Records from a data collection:
-=-=-
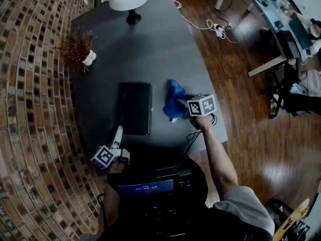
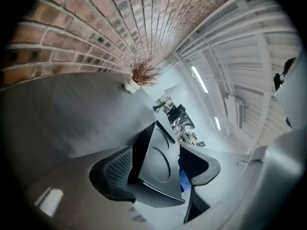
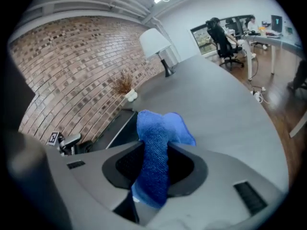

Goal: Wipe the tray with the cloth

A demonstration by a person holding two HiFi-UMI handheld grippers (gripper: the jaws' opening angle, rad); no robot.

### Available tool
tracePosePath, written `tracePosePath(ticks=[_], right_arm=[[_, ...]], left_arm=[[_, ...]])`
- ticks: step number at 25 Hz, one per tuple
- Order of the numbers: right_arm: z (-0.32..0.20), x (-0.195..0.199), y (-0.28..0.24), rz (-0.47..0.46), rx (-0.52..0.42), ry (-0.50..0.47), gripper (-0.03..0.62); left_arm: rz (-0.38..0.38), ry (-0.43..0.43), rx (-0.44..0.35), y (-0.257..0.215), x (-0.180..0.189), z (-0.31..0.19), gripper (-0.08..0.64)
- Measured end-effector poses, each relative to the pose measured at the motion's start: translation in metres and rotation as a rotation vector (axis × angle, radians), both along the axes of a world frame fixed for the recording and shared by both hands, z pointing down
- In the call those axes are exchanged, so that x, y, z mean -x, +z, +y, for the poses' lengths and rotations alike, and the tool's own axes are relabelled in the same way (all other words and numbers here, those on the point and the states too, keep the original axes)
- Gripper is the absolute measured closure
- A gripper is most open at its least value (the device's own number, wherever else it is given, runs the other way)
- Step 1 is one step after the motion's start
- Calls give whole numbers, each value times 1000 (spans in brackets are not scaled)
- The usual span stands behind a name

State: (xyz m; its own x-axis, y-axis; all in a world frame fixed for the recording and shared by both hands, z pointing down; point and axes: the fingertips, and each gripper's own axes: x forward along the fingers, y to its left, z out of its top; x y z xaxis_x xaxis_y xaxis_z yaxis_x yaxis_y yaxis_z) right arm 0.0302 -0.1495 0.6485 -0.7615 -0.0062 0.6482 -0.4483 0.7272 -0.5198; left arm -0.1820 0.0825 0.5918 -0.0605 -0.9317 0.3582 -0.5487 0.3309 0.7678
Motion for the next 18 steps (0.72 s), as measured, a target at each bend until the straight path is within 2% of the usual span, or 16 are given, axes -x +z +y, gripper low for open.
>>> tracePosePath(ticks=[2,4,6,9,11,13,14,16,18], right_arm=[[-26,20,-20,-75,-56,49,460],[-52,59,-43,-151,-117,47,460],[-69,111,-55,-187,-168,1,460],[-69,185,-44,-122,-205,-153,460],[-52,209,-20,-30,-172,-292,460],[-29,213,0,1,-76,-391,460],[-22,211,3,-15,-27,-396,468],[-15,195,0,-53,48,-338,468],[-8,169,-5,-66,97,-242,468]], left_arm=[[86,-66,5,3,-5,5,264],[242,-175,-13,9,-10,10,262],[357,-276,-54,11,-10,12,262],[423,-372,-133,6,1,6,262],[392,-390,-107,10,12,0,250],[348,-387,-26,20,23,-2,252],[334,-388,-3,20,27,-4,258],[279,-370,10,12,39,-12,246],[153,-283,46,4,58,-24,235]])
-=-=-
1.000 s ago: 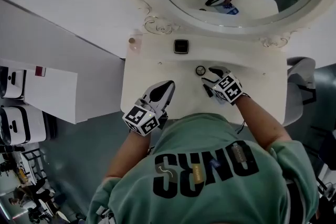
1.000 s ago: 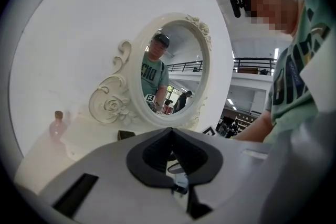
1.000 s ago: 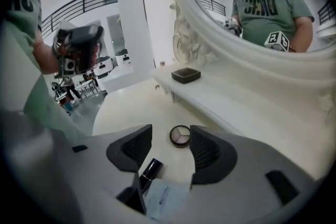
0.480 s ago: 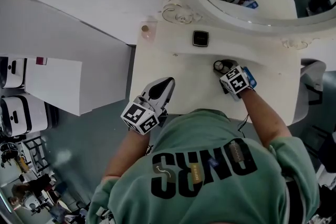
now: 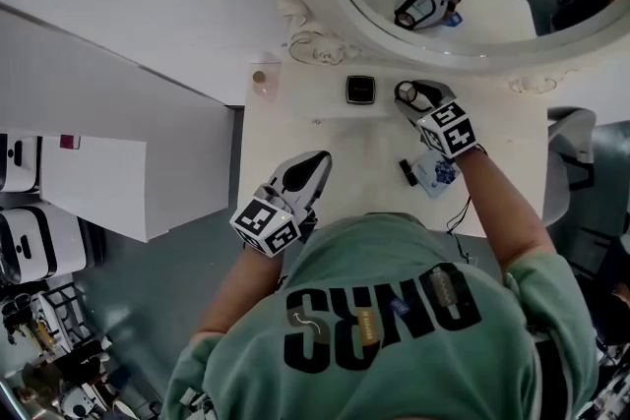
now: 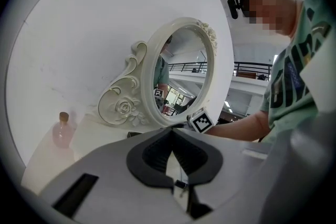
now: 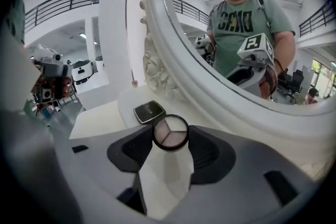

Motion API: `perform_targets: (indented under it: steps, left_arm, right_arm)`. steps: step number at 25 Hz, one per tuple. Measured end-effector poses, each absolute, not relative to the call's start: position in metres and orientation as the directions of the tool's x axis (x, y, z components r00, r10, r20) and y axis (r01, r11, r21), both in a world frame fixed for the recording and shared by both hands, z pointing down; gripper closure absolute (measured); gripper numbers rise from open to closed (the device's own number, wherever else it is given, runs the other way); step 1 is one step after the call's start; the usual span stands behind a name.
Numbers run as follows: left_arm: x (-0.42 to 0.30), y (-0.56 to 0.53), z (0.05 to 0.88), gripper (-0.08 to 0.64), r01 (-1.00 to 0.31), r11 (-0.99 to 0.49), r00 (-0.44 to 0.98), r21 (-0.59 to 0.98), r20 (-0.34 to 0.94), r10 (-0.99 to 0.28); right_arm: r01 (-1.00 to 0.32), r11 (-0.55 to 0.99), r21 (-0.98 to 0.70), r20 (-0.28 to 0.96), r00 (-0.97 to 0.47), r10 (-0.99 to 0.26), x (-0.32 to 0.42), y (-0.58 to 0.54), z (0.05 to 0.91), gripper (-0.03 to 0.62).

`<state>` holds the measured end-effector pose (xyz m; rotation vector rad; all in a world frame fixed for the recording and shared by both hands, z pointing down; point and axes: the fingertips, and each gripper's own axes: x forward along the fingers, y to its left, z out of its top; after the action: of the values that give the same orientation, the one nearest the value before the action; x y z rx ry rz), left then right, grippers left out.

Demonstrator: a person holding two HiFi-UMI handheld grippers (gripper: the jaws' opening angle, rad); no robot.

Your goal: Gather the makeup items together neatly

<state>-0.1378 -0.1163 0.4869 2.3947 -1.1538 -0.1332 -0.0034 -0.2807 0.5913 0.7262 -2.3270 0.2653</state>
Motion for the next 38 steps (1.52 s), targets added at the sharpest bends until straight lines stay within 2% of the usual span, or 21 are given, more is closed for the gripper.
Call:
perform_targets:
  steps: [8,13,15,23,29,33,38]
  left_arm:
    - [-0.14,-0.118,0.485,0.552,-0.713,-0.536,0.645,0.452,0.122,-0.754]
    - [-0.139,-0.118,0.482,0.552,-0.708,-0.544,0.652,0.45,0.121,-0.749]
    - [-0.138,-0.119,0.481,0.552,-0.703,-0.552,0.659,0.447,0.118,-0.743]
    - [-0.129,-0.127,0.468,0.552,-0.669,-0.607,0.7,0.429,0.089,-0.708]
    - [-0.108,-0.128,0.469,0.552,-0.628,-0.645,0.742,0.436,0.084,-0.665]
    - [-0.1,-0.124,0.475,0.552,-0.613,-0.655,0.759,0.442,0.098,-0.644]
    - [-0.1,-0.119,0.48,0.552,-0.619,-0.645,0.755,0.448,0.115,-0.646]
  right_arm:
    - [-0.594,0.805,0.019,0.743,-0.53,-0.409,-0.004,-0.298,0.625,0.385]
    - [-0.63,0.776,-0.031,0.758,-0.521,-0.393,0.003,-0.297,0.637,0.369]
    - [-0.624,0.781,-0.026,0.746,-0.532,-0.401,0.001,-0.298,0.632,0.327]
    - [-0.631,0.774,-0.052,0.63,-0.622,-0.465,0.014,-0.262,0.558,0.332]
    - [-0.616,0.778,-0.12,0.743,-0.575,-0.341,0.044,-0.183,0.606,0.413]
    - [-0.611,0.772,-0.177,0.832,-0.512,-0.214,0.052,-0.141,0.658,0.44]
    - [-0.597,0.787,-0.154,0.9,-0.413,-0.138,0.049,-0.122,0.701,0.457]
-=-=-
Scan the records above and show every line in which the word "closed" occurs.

Answer space:
Motion API: `perform_targets: (indented under it: steps, left_arm, right_arm)`. steps: step number at 25 Hz, one per tuple. Measured end-effector poses, each absolute, not relative to the call's start: position in metres and orientation as the directions of the tool's x axis (x, y, z components r00, r10, r20) and y axis (r01, r11, r21), both in a world frame fixed for the recording and shared by both hands, z pointing down; gripper closure absolute (measured); gripper numbers rise from open to closed (the device's own number, wherever else it is given, runs the other way); step 1 is one step after the call's start; the usual span stands behind a name.
Motion for the next 38 steps (1.52 s), targets added at the sharpest bends until straight lines stay within 2% of the usual span, or 21 are given, more is closed for the gripper.

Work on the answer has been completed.